**** Input for this task ****
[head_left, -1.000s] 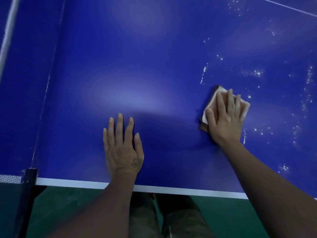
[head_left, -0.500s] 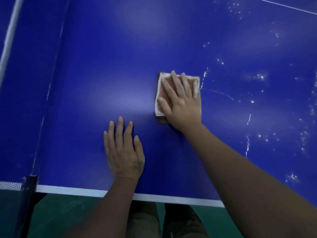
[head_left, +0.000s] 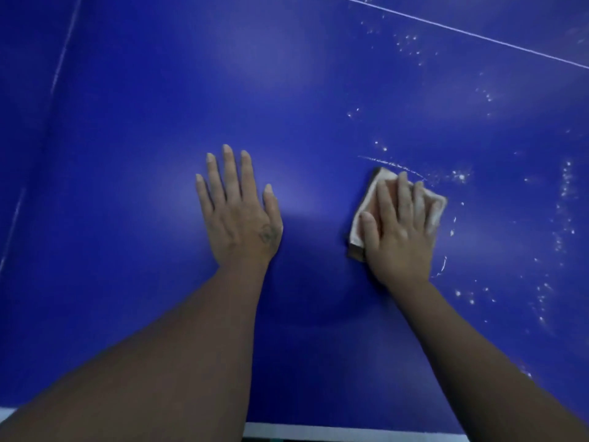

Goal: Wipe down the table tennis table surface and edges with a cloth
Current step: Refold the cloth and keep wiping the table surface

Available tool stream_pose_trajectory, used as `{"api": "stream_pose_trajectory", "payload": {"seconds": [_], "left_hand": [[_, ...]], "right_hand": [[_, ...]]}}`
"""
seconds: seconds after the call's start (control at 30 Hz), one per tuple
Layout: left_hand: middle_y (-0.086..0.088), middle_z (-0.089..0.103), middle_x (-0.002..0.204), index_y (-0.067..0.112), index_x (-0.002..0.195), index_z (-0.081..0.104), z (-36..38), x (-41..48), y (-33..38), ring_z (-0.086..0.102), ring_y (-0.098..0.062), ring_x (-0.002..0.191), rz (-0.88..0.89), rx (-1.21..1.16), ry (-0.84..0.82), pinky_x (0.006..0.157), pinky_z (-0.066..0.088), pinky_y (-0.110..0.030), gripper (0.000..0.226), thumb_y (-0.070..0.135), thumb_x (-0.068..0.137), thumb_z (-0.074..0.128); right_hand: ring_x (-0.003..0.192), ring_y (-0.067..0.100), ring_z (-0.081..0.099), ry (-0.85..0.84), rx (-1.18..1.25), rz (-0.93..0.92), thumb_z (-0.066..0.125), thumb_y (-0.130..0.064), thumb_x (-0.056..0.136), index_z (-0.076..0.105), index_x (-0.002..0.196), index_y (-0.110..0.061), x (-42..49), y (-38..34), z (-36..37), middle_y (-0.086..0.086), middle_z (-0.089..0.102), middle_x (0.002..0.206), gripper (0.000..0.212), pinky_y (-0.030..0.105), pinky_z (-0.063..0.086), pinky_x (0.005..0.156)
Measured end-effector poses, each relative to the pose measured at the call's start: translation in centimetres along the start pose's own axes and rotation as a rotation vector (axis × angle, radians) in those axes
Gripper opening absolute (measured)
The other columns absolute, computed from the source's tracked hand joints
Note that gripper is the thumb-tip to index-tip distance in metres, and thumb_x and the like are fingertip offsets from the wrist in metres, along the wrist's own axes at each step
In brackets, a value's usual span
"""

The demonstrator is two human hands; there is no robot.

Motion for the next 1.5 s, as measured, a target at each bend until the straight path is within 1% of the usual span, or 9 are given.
{"api": "stream_pose_trajectory", "payload": {"seconds": [0.2,0.33,0.63,0.83,0.97,1.1,1.33,1.4,1.5], "left_hand": [[-0.01,0.013,0.183,0.014,0.173,0.024,0.1,0.2,0.0,0.006,-0.034,0.17,-0.007,0.012,0.017,0.137,0.006,-0.056,0.068,0.046,0.113,0.031],[-0.011,0.019,0.182,0.013,0.171,0.032,0.1,0.4,-0.1,0.011,-0.034,0.169,-0.015,-0.015,0.049,0.137,0.007,-0.055,0.066,0.043,0.112,0.037],[-0.009,0.025,0.18,0.012,0.169,0.039,-0.2,0.4,0.1,0.015,-0.032,0.169,-0.035,-0.086,0.086,0.138,0.007,-0.054,0.065,0.037,0.109,0.047],[-0.01,0.026,0.179,0.011,0.168,0.041,-0.1,0.4,0.0,0.016,-0.032,0.169,-0.025,-0.091,0.095,0.136,0.012,-0.058,0.065,0.036,0.108,0.048],[-0.011,0.027,0.179,0.01,0.167,0.041,0.0,0.5,0.0,0.017,-0.033,0.168,-0.024,-0.079,0.099,0.135,0.015,-0.06,0.065,0.035,0.108,0.047],[-0.01,0.027,0.179,0.012,0.167,0.042,0.1,0.6,0.0,0.017,-0.032,0.169,-0.025,-0.073,0.095,0.136,0.014,-0.059,0.066,0.036,0.106,0.048],[-0.007,0.022,0.181,0.014,0.169,0.037,0.3,0.5,0.0,0.011,-0.029,0.17,-0.047,-0.047,0.042,0.137,0.01,-0.056,0.068,0.039,0.106,0.044],[-0.007,0.02,0.182,0.014,0.17,0.036,0.4,0.6,-0.1,0.011,-0.03,0.17,-0.045,-0.033,0.036,0.137,0.011,-0.057,0.069,0.04,0.106,0.043],[-0.009,0.024,0.181,0.014,0.169,0.038,0.6,0.6,-0.2,0.014,-0.032,0.169,-0.026,-0.024,0.059,0.136,0.013,-0.058,0.069,0.039,0.105,0.045]], "right_hand": [[0.165,0.027,0.02,0.056,0.102,-0.254,0.045,-0.057,0.109,0.047,0.162,-0.03,4.0,-9.8,1.0,0.002,0.028,0.177,0.06,0.066,0.014,0.129],[0.164,0.026,0.023,0.071,0.132,-0.318,0.042,-0.058,0.11,0.049,0.16,-0.03,7.9,-10.3,1.8,0.0,0.03,0.176,0.058,0.063,0.015,0.129],[0.166,0.029,0.016,0.038,0.053,-0.012,0.035,-0.052,0.112,0.041,0.165,-0.024,7.6,3.5,0.2,0.003,0.022,0.178,0.061,0.066,0.013,0.129],[0.165,0.028,0.019,0.043,0.082,-0.219,0.044,-0.054,0.109,0.048,0.161,-0.027,7.6,-7.4,1.2,0.003,0.026,0.177,0.059,0.065,0.018,0.128],[0.165,0.027,0.022,0.07,0.185,-0.255,0.044,-0.055,0.11,0.049,0.161,-0.029,11.7,-12.6,1.6,0.002,0.03,0.176,0.058,0.061,0.016,0.129],[0.164,0.025,0.023,0.062,0.138,-0.281,0.044,-0.057,0.108,0.05,0.16,-0.031,15.0,-9.8,1.6,-0.002,0.03,0.176,0.058,0.059,0.013,0.131],[0.166,0.031,0.015,0.008,-0.003,0.097,0.032,-0.054,0.111,0.035,0.167,-0.027,14.6,0.5,0.7,0.004,0.02,0.179,0.062,0.063,0.009,0.13],[0.166,0.034,0.014,-0.021,-0.039,0.08,0.03,-0.054,0.111,0.034,0.168,-0.025,14.4,-1.5,0.9,0.008,0.018,0.179,0.064,0.067,0.008,0.129],[0.166,0.033,0.015,-0.037,-0.025,-0.124,0.033,-0.057,0.109,0.039,0.165,-0.028,15.2,-7.5,1.5,0.007,0.02,0.179,0.064,0.066,0.008,0.129]]}}
Point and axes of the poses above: each hand's wrist, its own x-axis towards the middle knuckle, its own z-axis out of the palm, y = z × x, the point moved 5 cm from there along x, towards the middle knuckle
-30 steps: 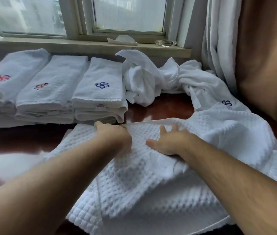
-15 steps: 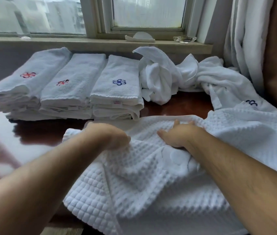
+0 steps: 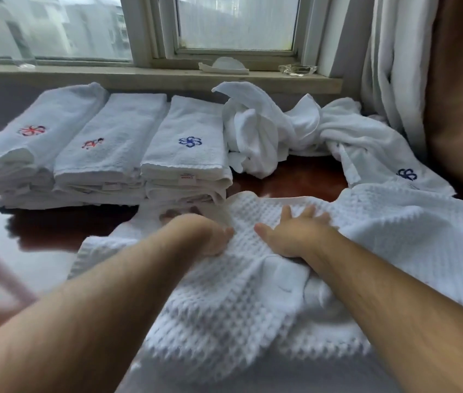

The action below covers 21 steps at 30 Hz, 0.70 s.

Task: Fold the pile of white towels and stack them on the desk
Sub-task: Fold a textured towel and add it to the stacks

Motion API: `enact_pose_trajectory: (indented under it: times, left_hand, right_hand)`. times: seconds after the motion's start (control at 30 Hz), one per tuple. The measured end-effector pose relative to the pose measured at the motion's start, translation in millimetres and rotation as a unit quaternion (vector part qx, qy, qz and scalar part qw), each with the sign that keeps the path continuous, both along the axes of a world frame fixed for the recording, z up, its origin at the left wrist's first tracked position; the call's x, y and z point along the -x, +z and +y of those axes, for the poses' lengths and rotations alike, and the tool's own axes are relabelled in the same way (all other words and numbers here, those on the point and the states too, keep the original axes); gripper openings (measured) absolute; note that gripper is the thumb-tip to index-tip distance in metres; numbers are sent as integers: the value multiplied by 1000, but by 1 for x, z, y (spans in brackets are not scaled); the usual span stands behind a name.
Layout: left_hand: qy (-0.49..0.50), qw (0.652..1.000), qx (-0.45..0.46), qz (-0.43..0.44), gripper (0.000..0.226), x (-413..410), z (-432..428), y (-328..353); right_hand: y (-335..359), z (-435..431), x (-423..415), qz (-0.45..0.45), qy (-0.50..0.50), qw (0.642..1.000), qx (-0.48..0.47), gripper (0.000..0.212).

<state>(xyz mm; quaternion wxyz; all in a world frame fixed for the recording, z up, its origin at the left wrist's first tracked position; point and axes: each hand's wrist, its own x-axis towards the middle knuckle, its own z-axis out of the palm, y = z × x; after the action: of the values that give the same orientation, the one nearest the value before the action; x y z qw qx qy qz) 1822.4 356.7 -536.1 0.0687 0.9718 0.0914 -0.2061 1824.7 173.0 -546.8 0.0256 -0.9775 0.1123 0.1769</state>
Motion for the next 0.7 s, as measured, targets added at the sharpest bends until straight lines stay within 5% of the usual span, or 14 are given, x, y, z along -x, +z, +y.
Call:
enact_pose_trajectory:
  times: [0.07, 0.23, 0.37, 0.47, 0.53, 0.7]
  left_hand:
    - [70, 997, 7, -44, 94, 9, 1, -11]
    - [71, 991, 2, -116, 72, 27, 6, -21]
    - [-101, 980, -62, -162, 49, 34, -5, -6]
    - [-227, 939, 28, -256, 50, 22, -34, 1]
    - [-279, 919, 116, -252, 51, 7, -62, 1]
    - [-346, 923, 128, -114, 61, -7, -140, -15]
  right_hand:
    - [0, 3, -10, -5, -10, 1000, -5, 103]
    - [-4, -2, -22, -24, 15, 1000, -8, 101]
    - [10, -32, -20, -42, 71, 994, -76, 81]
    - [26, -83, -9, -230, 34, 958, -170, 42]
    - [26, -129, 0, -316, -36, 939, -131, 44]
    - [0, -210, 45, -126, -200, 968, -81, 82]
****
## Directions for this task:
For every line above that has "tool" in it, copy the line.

## Response to the exercise:
Available tool stream_pose_trajectory, used as `{"api": "stream_pose_trajectory", "payload": {"seconds": [_], "left_hand": [[_, ...]], "right_hand": [[_, ...]]}}`
Motion API: `enact_pose_trajectory: (indented under it: times, left_hand, right_hand)`. times: seconds after the motion's start (control at 30 Hz), one per tuple. The measured end-effector pose relative to the pose measured at the motion's start, translation in millimetres and rotation as a unit quaternion (vector part qx, qy, qz and scalar part qw), each with the sign that keeps the path continuous, both along the axes of a world frame fixed for the recording, z up, its origin at the left wrist's first tracked position; the call's x, y and z point along the -x, +z and +y of those axes, for the poses' lengths and rotations alike, and the tool's own axes are relabelled in the same way (all other words and numbers here, those on the point and the states too, keep the original axes); gripper openings (measured) absolute; note that gripper is the thumb-tip to index-tip distance in metres; numbers are sent as integers: the value multiplied by 1000, but by 1 for x, z, y (spans in brackets are not scaled); the usual span stands behind a name.

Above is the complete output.